I’m getting close to drastic measures like that. Office has only one Ethernet port per desk. The 802.WHATEVER security will kill the port if more than one MAC address is scene from it. Pinging from the Ethernet to a Mac-mini on my desk on wifi was giving ~120ms MEAN latency. Oh and I’m working on a low latency networking App with 3 machines 2 of which need to be on wifi.

They offered to move the mini to the server room but I need it’s monitor as well.

Munkeymon
Aug 14, 2003

Motherfucker's got an
armor-piercing crowbar! Rigoddamndicu𝜆ous.



Hughlander posted:

I’m getting close to drastic measures like that. Office has only one Ethernet port per desk. The 802.WHATEVER security will kill the port if more than one MAC address is scene from it. Pinging from the Ethernet to a Mac-mini on my desk on wifi was giving ~120ms MEAN latency. Oh and I’m working on a low latency networking App with 3 machines 2 of which need to be on wifi.

They offered to move the mini to the server room but I need it’s monitor as well.

Can't you put a cheap NAT router in front of it?

Hughlander
May 11, 2005

Munkeymon posted:

Can't you put a cheap NAT router in front of it?

It'd need to authenticate against AD to even get a DHCP address and probably be a fireable offense if discovered. I think instead I'm going to grab some USB ethernet dongles and make a P2P network.
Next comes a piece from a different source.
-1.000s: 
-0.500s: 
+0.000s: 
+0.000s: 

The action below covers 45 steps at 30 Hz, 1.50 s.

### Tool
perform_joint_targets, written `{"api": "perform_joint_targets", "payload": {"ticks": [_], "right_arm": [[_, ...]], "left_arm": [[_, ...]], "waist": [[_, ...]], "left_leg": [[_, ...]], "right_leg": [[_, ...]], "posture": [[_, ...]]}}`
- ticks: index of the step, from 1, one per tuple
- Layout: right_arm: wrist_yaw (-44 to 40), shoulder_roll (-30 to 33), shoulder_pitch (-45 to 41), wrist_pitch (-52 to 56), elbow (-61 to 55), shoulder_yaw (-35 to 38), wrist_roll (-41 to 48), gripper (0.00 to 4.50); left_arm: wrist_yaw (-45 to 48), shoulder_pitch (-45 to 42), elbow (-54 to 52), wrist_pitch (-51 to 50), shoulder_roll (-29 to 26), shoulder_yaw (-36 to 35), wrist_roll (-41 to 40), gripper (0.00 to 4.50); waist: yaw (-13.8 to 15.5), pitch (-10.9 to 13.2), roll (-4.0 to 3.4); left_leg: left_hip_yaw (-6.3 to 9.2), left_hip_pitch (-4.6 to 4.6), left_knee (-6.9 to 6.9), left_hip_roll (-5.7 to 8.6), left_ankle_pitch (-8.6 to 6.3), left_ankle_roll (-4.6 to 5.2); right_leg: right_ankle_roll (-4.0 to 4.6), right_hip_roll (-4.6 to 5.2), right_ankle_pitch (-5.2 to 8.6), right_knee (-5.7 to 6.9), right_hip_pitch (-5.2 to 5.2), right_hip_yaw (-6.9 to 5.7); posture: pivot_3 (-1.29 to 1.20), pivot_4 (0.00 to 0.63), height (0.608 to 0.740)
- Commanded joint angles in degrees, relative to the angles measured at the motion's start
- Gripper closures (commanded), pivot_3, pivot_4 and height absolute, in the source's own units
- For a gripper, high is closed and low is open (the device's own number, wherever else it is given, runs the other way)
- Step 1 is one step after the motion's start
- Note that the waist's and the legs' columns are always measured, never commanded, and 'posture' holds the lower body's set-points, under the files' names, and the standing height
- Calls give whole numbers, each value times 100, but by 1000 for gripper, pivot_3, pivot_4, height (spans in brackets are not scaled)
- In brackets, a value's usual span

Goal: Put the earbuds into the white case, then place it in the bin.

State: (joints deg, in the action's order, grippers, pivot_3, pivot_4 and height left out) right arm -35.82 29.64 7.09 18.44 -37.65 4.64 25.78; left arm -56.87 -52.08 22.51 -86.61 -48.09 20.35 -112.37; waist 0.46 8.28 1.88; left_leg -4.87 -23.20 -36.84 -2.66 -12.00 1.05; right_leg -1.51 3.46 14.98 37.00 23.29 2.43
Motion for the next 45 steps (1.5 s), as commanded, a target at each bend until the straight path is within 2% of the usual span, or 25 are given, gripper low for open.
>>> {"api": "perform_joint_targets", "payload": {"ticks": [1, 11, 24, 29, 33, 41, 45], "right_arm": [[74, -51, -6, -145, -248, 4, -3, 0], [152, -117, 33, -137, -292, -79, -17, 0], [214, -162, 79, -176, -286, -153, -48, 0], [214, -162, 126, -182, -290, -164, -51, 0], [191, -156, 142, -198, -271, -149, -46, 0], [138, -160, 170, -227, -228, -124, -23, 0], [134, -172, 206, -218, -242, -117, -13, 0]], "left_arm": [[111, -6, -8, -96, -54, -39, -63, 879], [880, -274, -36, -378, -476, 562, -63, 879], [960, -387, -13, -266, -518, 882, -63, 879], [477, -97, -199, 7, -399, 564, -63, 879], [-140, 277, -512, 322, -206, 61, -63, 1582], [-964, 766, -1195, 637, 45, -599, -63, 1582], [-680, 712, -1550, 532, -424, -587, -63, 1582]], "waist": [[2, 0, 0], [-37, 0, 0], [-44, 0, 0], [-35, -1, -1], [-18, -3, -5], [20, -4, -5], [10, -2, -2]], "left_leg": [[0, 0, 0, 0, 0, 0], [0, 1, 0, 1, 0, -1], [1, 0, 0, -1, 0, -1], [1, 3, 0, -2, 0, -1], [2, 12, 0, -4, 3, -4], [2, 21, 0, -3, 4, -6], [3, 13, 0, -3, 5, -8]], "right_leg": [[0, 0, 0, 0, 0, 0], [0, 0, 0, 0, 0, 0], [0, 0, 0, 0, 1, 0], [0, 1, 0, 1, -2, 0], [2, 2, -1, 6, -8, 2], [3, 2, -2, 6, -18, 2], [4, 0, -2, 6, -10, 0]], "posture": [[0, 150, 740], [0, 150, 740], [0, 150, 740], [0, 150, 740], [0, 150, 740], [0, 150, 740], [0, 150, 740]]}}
Still probably a violation of policy but not to the point of allowing unauthenticated devices on the corporate network.

Sagacity
May 2, 2003
Hopefully my epitaph will be funnier than my custom title.
Yes, that's totally not insane at all.

How does management react when you bring that up?

necrobobsledder
Mar 21, 2005
Lay down your soul to the gods rock 'n roll
Nap Ghost
The solution is to use your workstation as a proxy server on a virtual bridged network and force your child systems to use the host as a proxy machine. This is how a lot of people run VMs on their local machines with a single IP and no MAC address besides the one assigned to their host machine is seen on the physical network. Now, someone can oftentimes tell if you're using NAT by analyzing the source ports for certain behaviors, but this tends to have a high false-positive rate without checking against OS types. For example, Windows only uses a certain range of ephemeral ports and Linux has a different set, and if SNMP detects your workstation is Windows but is seeing a lot of ephemeral ports overlapping with Linux, you're going to be found.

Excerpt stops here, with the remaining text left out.